Lord Wei: I need to clarify. It is, in the case of potential discrimination or non-provision of service, based on presumptions made by the algorithm. The owners, or the third parties, may not know that it is happening and therefore may not be able to respond logically.
Michael Ross: Transparency is very interesting here, particularly relating to things like fraud algorithms. It is often the case that you place a transaction and it will be rejected because the retailer has some algorithm that is determining that you are a bad risk. Transparency trumps actually understanding of what the algorithm is doing. You get into territories that are both probably too hard to understand and potentially owned by sets of third parties, where you start to infringe on property rights.
David Alexander: There are three underlying pillars of this conversation that need to be expressed. Most of the algorithm technology and intellectual property has been paid for from the public purse, through research grants. Even Google started as a research grant. Those people may have created the algorithms and produced the maths, but we are paying for the algorithms to be written.
The second thing is that we are feeding them—every one of us in this room. Every time we say, “I don’t like that”, we rate something or ignore something, we do not stay on a page for an acceptable period of time, or we decide not to answer a question or withhold information, we are feeding those algorithms and making them more efficient; I would not describe it as necessarily better. They may be delivering a better outcome for the retailer, the insurance company or whoever it may be, because the accuracy of that information is being made clearer.

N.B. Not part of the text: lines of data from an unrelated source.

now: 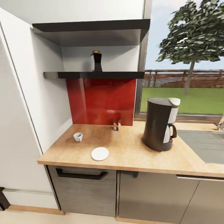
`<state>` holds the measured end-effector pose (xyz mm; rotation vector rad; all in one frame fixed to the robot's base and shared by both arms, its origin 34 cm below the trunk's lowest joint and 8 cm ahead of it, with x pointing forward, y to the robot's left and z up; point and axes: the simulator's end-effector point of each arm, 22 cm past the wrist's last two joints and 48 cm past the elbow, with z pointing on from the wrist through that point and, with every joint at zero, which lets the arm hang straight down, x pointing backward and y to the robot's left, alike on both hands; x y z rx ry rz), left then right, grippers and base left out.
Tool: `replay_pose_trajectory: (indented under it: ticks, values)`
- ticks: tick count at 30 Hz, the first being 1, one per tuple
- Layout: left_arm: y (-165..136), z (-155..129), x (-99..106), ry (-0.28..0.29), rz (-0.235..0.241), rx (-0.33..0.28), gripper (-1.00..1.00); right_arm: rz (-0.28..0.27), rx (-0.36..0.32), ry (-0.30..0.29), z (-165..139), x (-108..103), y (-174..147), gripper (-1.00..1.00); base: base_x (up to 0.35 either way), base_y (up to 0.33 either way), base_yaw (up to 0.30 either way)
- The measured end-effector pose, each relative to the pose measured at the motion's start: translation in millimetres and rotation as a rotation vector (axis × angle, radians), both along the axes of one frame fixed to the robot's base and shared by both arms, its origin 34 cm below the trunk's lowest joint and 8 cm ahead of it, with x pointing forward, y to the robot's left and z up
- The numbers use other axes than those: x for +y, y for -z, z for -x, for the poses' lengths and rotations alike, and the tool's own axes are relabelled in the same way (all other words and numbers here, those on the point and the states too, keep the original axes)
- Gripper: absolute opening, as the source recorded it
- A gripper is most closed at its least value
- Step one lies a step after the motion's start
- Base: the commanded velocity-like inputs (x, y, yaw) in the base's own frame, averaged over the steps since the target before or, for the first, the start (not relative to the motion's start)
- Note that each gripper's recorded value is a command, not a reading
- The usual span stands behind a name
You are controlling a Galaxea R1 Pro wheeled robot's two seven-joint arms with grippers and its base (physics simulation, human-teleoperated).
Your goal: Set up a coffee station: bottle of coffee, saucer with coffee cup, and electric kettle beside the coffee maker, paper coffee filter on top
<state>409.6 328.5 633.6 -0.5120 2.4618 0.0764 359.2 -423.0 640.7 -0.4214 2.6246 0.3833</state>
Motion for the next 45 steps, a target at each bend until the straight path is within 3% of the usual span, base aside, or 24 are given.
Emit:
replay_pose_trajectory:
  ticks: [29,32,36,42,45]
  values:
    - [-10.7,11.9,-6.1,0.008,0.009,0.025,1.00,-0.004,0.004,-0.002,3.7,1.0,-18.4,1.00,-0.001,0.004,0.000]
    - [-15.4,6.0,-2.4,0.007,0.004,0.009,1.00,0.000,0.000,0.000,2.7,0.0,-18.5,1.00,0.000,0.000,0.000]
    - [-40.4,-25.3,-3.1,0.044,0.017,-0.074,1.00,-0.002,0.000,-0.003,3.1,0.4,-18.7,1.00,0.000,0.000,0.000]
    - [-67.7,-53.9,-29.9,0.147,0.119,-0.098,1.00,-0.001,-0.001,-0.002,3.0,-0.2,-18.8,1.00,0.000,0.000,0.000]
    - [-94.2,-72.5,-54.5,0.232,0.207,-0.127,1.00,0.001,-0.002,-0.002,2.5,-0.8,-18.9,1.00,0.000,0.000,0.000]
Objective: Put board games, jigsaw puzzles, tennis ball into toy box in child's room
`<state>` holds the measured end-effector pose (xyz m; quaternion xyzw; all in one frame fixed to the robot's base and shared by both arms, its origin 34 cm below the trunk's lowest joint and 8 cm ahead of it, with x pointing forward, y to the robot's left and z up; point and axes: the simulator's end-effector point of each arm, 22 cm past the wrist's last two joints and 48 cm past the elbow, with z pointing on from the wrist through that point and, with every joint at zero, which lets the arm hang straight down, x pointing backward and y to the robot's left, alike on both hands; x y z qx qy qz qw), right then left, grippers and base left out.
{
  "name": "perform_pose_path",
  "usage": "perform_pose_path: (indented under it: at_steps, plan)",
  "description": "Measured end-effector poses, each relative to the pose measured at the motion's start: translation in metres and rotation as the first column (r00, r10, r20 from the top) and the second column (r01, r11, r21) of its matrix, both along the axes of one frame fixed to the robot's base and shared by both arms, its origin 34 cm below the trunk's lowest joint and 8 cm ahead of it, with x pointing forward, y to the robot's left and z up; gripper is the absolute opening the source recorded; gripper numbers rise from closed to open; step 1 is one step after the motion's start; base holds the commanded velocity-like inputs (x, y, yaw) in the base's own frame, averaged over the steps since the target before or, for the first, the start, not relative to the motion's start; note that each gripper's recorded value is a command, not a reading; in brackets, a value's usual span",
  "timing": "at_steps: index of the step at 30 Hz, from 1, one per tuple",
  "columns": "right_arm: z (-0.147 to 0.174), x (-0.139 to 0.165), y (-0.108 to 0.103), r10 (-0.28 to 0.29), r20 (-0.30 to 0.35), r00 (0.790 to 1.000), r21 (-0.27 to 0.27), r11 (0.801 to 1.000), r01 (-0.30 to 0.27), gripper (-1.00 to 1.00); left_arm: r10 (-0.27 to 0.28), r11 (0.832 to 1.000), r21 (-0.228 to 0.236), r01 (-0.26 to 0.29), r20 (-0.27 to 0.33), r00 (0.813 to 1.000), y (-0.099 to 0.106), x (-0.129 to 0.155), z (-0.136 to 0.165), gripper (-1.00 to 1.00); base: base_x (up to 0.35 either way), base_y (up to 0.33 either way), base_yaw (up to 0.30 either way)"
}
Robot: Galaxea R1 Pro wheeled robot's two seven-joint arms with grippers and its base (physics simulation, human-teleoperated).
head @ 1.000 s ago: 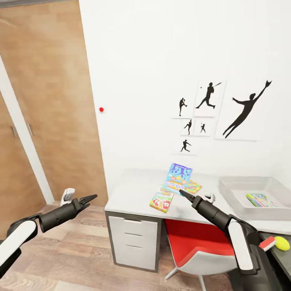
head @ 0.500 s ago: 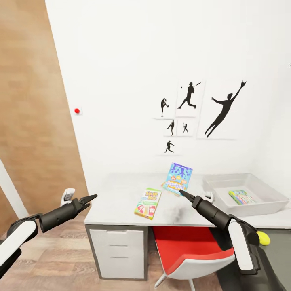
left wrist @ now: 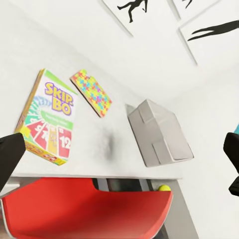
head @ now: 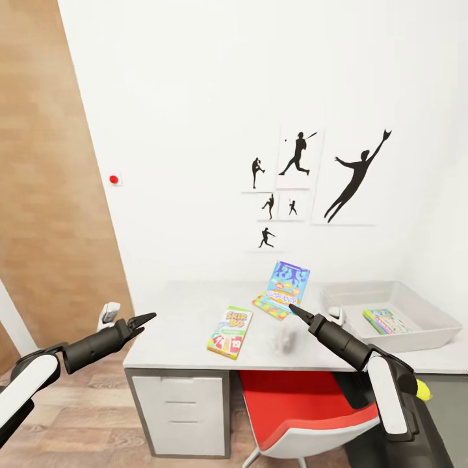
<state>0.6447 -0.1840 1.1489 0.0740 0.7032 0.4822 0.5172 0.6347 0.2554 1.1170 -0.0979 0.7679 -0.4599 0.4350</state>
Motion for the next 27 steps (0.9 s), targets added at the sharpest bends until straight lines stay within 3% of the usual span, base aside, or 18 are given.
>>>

In the analogue world, the exposure of transparency is already there. You have the right to see a decision about why credit was refused. You can make a request under the Freedom of Information Act or do a subject matter access request. There are lots of ways in which decisions about you were made that you are entitled to see. I am not sure that explaining the maths of the algorithm is necessarily the point—I take Michael Ross’s point, which is well made. The issue is the outcome and why that outcome has been reached. This algorithm, based on these input parameters, decided not to give you life insurance—that is what it should tell you. If you have an issue with that and wish to appeal it, because you believe that the underlying data used to make those assumptions were in error, it is a human right to correct inaccuracies.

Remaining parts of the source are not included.